What you have to do: Below is a listing. Quote from it, exactly, the lines from the one containing "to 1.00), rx" down to the one containing "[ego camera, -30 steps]", both ends included, and nothing else.
**** Recorded data ****
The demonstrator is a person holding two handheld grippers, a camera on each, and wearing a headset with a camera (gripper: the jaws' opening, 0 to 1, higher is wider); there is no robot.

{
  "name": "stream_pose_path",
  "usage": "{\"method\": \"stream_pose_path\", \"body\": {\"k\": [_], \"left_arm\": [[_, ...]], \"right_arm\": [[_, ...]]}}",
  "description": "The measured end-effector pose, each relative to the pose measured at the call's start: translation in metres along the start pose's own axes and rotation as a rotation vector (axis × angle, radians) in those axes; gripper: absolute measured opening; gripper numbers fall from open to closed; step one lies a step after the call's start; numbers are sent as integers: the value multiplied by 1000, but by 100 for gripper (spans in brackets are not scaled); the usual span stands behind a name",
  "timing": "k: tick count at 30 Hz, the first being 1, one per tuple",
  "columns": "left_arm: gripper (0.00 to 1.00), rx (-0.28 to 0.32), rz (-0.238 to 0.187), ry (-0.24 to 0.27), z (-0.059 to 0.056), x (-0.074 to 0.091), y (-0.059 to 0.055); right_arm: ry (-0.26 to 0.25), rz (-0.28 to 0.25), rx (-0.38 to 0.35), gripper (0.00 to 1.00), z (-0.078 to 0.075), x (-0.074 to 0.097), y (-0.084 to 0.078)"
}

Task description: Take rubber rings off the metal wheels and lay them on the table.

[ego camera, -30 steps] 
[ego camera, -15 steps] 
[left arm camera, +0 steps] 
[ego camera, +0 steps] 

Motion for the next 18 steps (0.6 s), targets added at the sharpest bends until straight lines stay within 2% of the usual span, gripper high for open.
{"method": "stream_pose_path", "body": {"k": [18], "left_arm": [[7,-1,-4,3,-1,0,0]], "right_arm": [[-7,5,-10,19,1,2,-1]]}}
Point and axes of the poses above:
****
Reply:
  "columns": "left_arm: gripper (0.00 to 1.00), rx (-0.28 to 0.32), rz (-0.238 to 0.187), ry (-0.24 to 0.27), z (-0.059 to 0.056), x (-0.074 to 0.091), y (-0.059 to 0.055); right_arm: ry (-0.26 to 0.25), rz (-0.28 to 0.25), rx (-0.38 to 0.35), gripper (0.00 to 1.00), z (-0.078 to 0.075), x (-0.074 to 0.097), y (-0.084 to 0.078)"
}

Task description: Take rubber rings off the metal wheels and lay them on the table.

[ego camera, -30 steps] 

Nothing else is needed to complete the answer.